Sous-bois belongs to the climactic phase in Cézanne’s artistic production, during which he executed a number of his best works that were to have a pivotal influence on the development of twentieth century art. During this last decade of his career, Cézanne’s choice of motifs developed in two different directions: in one, exemplified by his many late views of the Mont Sainte-Victoire, the artist portrayed open and expansive scenes dominated by the sense of freedom and spaciousness. In the other, exemplified by the present work, he focused on densely wooded scenes of wild, untamed growth. Whilst in his earlier works the artist created a sense of perspective by placing elements of the foreground and background in dramatic contrast, in this latter group of works he revolutionised the concept of spatial structure by fully embracing the two-dimensional quality of the canvas or sheet of paper.
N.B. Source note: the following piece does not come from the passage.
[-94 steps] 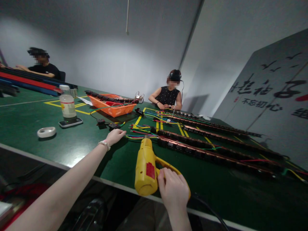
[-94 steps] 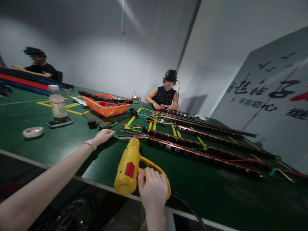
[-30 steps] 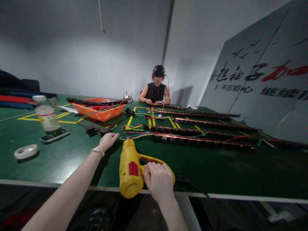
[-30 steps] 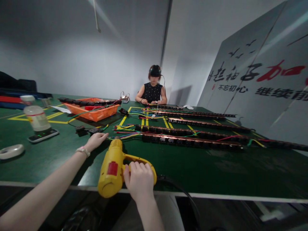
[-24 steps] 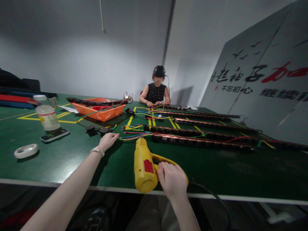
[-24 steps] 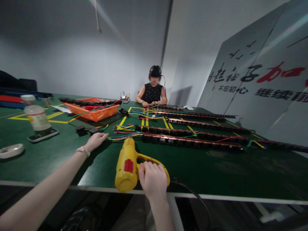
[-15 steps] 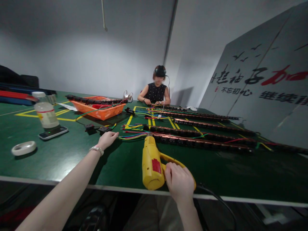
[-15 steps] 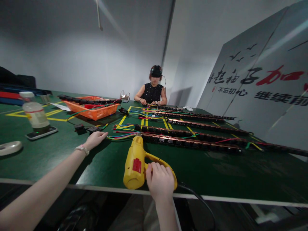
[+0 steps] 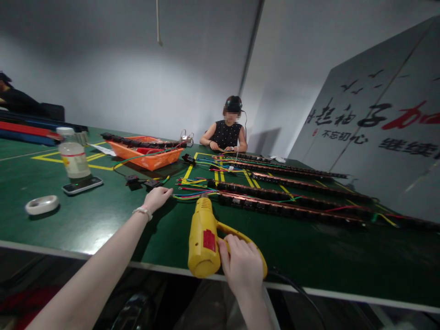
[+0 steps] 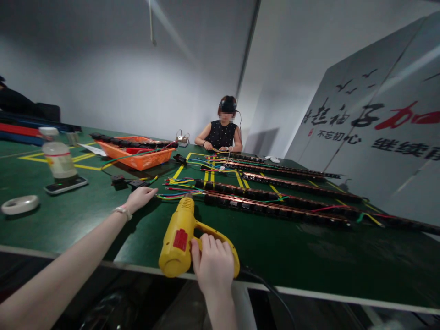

The present composition is dominated by a group of slender, elegant trees, their tops disappearing beyond the edges of the sheet. By reducing his palette to a combination of blue, green, yellow and brown tones, Cézanne achieved an increasing level of abstraction in his landscapes. Having rejected conventional methods of rendering perspective, the artist builds the spatial structure purely by juxtaposing different shapes and colours. By contrasting the thin horizontal and gently curved lines of the trees with the unpainted patches of paper he creates a sense of expanding and receding spaces, while this network of rhythmic shapes rendered in light, translucent hues imbues this watercolour with a wonderful impression of light and atmosphere.